Can you move translate Turkish
3,402 parallel translation
Can you move please?
Çekilebilir misin lütfen?
Hey, sweetheart, can you move a little to the left?
Tatlım, sola doğru bir adım atar mısın?
Can you move?
Hareket edebiliyor musun?
Can you move the left one?
Sol bacağını hareket ettirebilir misin?
Can you move your arm please?
Kolunuzu çekebilir misiniz?
Can you move at all?
Hareket edebiliyor musun?
Can you move your body?
Vucudunu oynatabiliyor musun?
Like you can't move, no matter what direction you go in?

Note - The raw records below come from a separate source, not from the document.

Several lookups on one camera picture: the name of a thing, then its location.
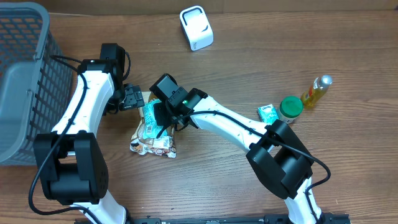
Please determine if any teal tissue packet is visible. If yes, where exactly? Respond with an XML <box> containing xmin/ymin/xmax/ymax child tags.
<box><xmin>143</xmin><ymin>99</ymin><xmax>164</xmax><ymax>139</ymax></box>

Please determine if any brown white snack bag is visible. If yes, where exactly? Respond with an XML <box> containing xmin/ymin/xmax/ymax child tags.
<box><xmin>130</xmin><ymin>91</ymin><xmax>177</xmax><ymax>158</ymax></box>

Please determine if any small teal carton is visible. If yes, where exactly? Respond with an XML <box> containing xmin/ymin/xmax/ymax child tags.
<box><xmin>257</xmin><ymin>104</ymin><xmax>279</xmax><ymax>125</ymax></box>

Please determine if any yellow dish soap bottle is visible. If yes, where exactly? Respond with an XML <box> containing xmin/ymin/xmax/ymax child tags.
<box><xmin>300</xmin><ymin>75</ymin><xmax>333</xmax><ymax>109</ymax></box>

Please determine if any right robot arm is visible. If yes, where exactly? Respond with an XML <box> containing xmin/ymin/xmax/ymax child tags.
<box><xmin>150</xmin><ymin>73</ymin><xmax>323</xmax><ymax>223</ymax></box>

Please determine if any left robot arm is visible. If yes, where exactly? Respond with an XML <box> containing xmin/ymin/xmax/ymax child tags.
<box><xmin>28</xmin><ymin>43</ymin><xmax>144</xmax><ymax>223</ymax></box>

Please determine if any grey plastic shopping basket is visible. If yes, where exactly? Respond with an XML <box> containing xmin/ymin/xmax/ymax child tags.
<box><xmin>1</xmin><ymin>2</ymin><xmax>73</xmax><ymax>166</ymax></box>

Hangi yöne dönerse dön hareket edemiyormuş gibi. Zaman zaman evet.
I mean, why don't you come with me to all of my classes this week, and if you love it, then you can move in here and we'll spend the whole year just finding a way
Bu hafta bütün derslerime benimle beraber gel ve eğer hoşuna giderse, buraya taşınabilirsin. Bütün seneyi seni okula sokabilmek için bir yol bulmaya harcarız.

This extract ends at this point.